**Your objective:** Collect every line of the records below that contains the word "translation".

Segment Open

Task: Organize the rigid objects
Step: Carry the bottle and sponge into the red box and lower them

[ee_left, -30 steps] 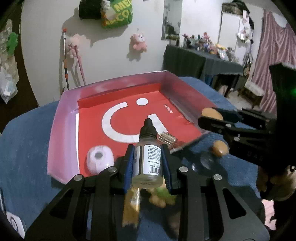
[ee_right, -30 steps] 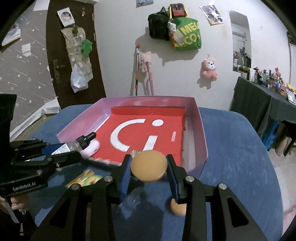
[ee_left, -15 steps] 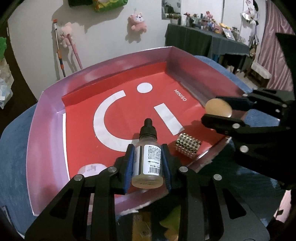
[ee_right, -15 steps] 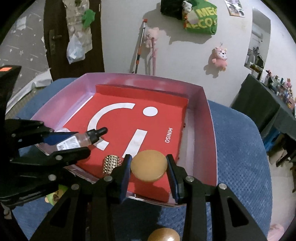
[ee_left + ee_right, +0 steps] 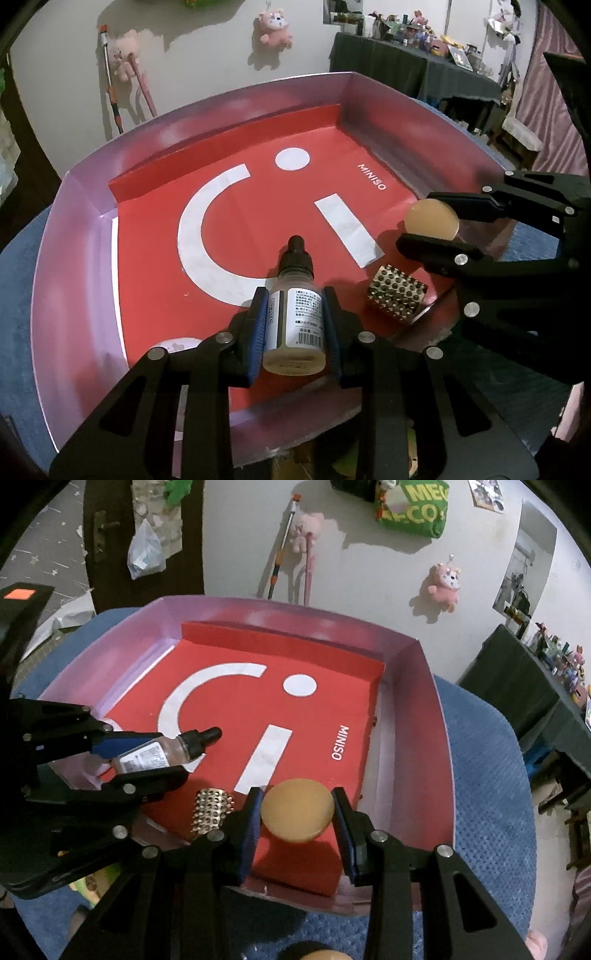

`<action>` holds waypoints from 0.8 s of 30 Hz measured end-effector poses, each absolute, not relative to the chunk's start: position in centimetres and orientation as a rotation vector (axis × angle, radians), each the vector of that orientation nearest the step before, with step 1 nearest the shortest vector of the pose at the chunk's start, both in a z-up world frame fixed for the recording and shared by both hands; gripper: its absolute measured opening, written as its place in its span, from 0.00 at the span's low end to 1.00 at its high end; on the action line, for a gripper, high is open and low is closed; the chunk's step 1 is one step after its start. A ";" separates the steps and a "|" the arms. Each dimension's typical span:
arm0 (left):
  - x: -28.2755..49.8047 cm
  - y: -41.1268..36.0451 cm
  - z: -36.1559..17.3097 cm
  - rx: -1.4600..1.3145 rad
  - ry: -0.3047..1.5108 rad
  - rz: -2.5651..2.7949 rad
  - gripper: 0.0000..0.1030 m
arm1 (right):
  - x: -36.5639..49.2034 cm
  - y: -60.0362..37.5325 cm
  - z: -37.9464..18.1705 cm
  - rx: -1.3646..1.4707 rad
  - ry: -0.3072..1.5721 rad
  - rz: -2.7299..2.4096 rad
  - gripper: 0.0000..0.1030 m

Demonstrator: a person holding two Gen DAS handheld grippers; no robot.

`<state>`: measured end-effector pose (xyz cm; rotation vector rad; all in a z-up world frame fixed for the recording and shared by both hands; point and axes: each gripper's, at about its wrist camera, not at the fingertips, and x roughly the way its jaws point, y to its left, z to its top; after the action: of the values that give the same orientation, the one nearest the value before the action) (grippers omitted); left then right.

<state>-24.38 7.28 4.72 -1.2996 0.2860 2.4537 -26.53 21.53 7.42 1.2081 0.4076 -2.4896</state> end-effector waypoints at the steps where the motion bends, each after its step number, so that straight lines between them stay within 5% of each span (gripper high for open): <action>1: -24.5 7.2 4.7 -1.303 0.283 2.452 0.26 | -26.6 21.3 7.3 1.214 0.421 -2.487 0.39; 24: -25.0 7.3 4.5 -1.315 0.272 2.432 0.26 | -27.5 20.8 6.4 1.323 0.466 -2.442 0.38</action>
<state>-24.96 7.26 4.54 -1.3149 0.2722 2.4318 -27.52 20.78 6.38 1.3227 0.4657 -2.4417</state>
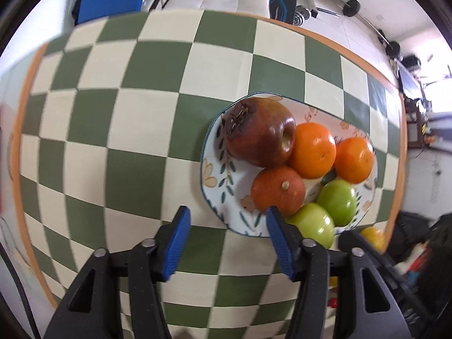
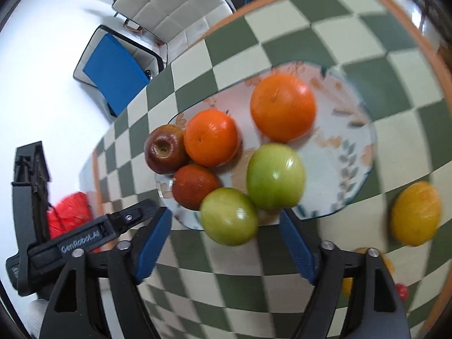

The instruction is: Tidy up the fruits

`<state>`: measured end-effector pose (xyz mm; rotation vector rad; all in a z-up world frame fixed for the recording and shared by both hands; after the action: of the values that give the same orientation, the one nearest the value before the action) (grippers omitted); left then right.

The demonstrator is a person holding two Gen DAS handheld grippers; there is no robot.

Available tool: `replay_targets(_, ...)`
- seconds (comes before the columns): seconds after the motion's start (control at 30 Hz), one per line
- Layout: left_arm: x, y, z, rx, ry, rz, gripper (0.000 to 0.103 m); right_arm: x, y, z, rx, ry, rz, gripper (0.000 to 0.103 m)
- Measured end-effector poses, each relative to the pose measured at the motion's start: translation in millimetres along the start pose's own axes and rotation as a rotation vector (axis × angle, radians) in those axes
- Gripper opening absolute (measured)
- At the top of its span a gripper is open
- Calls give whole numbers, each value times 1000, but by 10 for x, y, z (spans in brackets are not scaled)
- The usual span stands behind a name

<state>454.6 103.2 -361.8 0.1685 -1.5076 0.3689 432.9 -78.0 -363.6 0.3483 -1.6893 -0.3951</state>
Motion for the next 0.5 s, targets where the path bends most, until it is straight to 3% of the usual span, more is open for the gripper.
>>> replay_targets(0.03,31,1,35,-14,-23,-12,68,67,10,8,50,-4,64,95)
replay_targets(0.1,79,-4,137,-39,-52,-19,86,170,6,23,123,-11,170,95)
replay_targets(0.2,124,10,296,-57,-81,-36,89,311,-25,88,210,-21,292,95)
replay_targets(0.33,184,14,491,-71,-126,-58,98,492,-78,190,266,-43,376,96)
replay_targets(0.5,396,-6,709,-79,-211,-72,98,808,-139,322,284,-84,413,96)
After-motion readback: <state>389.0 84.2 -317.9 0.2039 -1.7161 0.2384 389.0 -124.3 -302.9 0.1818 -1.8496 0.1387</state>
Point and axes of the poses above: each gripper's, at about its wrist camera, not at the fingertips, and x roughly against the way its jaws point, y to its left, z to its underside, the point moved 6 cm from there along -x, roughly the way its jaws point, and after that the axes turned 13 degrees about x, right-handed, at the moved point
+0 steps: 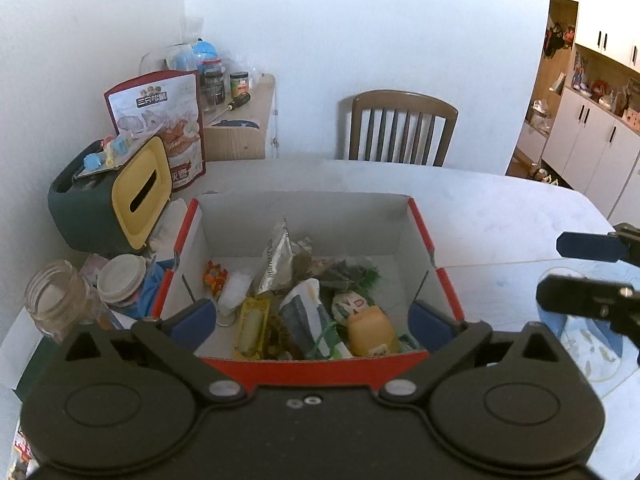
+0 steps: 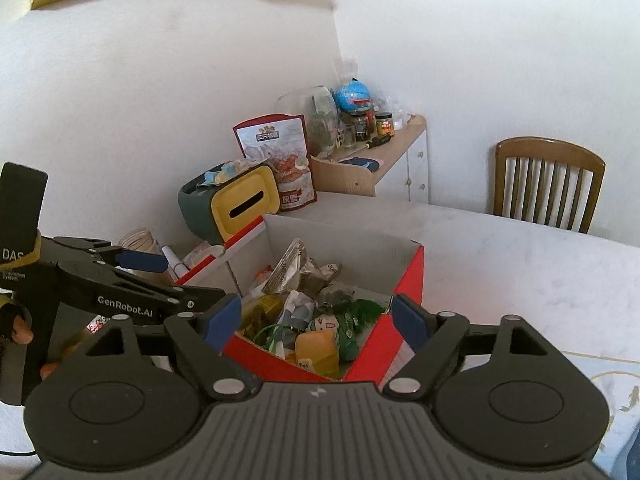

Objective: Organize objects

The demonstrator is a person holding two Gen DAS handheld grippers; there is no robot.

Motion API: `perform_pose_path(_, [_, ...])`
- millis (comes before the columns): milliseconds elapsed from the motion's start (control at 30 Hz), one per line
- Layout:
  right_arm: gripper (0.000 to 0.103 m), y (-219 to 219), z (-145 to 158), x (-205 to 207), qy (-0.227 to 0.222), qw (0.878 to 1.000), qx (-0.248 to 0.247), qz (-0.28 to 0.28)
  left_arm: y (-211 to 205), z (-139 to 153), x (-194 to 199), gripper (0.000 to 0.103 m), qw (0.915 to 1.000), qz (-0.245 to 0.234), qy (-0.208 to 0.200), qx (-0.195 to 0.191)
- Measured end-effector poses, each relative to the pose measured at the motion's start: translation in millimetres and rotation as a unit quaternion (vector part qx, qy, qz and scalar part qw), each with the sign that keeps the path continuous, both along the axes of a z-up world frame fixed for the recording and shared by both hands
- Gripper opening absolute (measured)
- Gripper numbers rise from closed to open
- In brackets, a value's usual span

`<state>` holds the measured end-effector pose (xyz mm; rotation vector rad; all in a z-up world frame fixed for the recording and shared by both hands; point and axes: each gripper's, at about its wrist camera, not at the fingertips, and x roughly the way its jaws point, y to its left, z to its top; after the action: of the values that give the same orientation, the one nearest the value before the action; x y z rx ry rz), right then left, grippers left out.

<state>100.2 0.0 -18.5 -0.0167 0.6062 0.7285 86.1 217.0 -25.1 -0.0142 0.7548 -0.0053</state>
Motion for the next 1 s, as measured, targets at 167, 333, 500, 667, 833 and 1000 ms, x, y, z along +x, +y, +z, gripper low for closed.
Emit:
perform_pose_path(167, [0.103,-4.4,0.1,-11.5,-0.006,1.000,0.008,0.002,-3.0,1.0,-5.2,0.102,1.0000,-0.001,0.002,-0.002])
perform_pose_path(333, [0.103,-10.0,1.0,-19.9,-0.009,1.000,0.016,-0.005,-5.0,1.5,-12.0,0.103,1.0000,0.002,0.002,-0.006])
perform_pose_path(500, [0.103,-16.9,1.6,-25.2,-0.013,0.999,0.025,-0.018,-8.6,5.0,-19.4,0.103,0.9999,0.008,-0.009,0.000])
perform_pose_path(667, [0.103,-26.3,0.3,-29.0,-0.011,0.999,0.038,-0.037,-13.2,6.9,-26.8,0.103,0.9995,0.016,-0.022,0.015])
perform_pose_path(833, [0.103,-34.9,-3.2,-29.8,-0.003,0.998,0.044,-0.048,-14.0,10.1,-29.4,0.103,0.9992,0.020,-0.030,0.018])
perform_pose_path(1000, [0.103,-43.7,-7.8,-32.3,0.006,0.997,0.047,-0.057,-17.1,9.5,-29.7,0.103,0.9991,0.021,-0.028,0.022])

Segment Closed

**Answer to this exercise:**
- Measured end-effector poses, each relative to the pose measured at the motion's start: translation in millimetres along the start pose's own axes and rotation as a rotation vector (axis × angle, radians) in those axes
- Measured end-effector poses, each relative to the pose measured at the motion's start: translation in millimetres and rotation as a unit quaternion (vector part qx, qy, qz and scalar part qw), each with the sign that keeps the path continuous, both along the axes of a z-up world frame fixed for the recording and shared by both hands

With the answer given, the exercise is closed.